▶ _INPUT DATA_
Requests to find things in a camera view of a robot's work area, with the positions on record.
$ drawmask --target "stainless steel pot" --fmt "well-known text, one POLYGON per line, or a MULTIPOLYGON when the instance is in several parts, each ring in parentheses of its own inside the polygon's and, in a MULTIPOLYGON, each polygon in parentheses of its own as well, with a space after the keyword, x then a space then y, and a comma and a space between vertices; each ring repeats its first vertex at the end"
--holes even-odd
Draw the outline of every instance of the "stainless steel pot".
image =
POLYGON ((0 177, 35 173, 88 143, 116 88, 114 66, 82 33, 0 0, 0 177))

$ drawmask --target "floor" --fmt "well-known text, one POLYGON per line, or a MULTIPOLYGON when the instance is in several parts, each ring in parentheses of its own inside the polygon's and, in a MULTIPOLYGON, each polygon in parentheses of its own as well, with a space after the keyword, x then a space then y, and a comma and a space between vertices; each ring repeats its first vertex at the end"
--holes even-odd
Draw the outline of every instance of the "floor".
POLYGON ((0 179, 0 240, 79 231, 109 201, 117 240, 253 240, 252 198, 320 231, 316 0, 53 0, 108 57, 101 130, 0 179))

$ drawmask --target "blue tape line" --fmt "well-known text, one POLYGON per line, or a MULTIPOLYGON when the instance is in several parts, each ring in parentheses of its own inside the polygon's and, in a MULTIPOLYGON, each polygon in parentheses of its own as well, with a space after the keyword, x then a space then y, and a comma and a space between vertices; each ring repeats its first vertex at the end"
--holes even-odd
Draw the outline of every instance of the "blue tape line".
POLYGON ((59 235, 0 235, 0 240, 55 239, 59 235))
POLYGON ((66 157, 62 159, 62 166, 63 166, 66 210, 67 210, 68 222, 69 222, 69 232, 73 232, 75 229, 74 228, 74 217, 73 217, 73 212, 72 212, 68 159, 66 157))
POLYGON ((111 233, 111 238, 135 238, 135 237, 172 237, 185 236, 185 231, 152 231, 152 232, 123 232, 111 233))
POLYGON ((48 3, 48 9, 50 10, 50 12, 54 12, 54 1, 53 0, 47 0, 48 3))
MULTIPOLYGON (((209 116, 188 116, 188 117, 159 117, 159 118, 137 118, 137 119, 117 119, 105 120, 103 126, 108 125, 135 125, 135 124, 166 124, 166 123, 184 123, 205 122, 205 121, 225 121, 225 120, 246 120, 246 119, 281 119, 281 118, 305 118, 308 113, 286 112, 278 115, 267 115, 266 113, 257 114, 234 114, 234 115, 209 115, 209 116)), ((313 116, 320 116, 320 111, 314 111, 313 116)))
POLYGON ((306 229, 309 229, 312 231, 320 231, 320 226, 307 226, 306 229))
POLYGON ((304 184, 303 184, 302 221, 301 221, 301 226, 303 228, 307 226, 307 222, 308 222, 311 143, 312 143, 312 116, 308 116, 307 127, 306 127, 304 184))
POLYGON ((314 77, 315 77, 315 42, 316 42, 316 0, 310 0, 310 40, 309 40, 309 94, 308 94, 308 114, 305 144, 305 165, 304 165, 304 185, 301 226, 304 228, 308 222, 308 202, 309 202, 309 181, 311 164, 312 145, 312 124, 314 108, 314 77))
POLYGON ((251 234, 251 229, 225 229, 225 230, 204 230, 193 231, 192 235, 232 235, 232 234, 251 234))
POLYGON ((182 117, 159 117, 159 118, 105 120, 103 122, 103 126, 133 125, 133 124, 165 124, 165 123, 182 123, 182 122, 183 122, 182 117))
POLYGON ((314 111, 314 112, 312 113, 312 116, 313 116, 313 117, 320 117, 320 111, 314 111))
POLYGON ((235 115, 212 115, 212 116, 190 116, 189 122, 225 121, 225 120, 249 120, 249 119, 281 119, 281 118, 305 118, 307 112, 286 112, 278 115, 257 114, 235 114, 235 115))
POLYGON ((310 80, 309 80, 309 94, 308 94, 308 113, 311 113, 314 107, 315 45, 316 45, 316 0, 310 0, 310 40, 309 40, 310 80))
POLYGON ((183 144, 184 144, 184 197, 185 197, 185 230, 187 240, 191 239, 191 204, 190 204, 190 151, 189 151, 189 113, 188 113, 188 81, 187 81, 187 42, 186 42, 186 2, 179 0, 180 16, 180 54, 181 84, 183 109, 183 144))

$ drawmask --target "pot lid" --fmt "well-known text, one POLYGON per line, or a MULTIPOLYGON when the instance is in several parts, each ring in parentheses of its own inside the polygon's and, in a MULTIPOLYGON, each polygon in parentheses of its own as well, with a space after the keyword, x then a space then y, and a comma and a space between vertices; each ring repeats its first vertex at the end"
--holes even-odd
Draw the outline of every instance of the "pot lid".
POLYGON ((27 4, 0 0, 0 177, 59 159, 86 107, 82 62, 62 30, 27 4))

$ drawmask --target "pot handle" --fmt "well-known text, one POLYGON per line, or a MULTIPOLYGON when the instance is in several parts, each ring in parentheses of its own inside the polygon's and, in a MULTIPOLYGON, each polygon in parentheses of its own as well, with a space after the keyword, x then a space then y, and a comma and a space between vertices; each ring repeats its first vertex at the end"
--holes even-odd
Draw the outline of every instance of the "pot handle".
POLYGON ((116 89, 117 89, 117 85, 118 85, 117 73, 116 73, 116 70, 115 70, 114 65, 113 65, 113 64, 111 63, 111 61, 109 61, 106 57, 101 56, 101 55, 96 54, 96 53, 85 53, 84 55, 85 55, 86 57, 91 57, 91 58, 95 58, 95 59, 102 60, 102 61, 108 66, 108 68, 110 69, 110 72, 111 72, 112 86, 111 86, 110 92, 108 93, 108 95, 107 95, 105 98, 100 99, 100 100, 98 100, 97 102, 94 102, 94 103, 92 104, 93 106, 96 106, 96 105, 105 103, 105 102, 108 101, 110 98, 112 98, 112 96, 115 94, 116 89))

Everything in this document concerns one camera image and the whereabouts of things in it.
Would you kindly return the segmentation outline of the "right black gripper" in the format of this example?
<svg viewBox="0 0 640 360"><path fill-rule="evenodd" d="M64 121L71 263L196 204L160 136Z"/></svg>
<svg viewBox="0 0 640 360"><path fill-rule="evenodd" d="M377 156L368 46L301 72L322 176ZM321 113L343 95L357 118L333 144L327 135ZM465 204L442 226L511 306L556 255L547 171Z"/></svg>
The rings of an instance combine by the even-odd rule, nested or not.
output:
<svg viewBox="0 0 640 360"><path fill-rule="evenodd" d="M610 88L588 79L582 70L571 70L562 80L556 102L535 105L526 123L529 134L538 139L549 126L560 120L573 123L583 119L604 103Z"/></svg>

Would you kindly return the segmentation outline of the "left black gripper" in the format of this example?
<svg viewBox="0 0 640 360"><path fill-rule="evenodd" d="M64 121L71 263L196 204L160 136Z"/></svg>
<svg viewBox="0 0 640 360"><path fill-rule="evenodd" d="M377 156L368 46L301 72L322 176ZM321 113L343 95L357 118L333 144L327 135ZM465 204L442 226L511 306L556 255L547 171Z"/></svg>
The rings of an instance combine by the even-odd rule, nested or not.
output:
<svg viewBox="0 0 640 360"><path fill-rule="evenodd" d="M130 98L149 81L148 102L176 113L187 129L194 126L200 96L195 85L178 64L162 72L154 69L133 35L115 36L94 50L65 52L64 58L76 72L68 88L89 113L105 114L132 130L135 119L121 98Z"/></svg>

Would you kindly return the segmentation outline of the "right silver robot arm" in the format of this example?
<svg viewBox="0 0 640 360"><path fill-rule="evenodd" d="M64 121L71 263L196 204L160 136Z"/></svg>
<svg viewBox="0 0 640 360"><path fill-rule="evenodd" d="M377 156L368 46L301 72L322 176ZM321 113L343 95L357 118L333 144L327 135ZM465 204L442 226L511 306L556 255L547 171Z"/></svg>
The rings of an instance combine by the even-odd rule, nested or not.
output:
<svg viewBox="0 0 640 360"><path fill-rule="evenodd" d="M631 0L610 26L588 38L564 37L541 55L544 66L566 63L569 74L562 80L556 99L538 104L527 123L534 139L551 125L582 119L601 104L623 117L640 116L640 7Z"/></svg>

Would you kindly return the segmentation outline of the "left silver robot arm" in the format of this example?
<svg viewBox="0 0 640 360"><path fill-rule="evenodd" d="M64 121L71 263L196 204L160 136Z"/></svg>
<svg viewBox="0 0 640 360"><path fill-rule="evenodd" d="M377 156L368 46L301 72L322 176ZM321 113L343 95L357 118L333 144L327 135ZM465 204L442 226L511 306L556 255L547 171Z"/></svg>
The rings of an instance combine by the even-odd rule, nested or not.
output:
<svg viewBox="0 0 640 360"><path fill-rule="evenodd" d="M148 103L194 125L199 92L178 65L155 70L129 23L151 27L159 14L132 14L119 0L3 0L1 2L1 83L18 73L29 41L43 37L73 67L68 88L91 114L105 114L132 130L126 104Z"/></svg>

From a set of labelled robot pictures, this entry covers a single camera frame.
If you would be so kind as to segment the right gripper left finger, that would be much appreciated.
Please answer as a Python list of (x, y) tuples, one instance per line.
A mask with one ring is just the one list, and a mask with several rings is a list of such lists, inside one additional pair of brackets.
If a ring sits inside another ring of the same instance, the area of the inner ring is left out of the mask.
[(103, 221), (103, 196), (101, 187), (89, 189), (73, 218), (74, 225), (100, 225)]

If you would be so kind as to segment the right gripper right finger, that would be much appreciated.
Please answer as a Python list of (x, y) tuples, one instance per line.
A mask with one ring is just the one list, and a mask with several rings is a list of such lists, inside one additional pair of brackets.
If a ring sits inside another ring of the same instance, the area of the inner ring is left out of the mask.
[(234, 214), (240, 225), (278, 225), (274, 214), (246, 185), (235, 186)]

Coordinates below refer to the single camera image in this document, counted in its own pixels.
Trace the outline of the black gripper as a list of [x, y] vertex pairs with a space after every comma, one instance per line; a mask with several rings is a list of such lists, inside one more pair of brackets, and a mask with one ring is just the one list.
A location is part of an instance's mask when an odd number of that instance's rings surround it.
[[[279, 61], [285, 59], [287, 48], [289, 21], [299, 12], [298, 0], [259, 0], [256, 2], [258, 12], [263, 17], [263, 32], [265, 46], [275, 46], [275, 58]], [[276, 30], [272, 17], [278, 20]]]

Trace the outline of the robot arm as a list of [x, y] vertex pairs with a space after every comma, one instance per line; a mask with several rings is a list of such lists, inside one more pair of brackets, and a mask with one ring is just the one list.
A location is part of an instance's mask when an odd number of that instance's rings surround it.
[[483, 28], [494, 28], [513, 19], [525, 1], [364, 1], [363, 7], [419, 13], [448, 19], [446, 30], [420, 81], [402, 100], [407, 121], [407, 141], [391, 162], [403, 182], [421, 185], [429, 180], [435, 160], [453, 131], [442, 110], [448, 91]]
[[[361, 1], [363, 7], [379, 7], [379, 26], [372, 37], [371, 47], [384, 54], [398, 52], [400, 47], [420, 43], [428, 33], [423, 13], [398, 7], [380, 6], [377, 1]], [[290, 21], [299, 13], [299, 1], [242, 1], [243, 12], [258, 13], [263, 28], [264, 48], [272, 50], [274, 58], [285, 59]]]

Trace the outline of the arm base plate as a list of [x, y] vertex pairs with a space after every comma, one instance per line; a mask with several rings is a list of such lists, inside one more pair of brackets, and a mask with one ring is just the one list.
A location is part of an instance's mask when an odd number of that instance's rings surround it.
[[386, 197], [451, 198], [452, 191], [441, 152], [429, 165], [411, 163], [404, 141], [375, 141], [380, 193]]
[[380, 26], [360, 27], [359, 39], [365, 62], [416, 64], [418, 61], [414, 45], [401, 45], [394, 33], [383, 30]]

▶ _WHAT IS EXPECTED_
Each line that contains the string "silver" should be copied from the data above.

▶ _OUTPUT OF THE EXERCISE_
Would you kindly return the segmentation outline of the "right silver robot arm" in the format of this example?
Would you kindly return the segmentation outline of the "left silver robot arm" in the format of this example?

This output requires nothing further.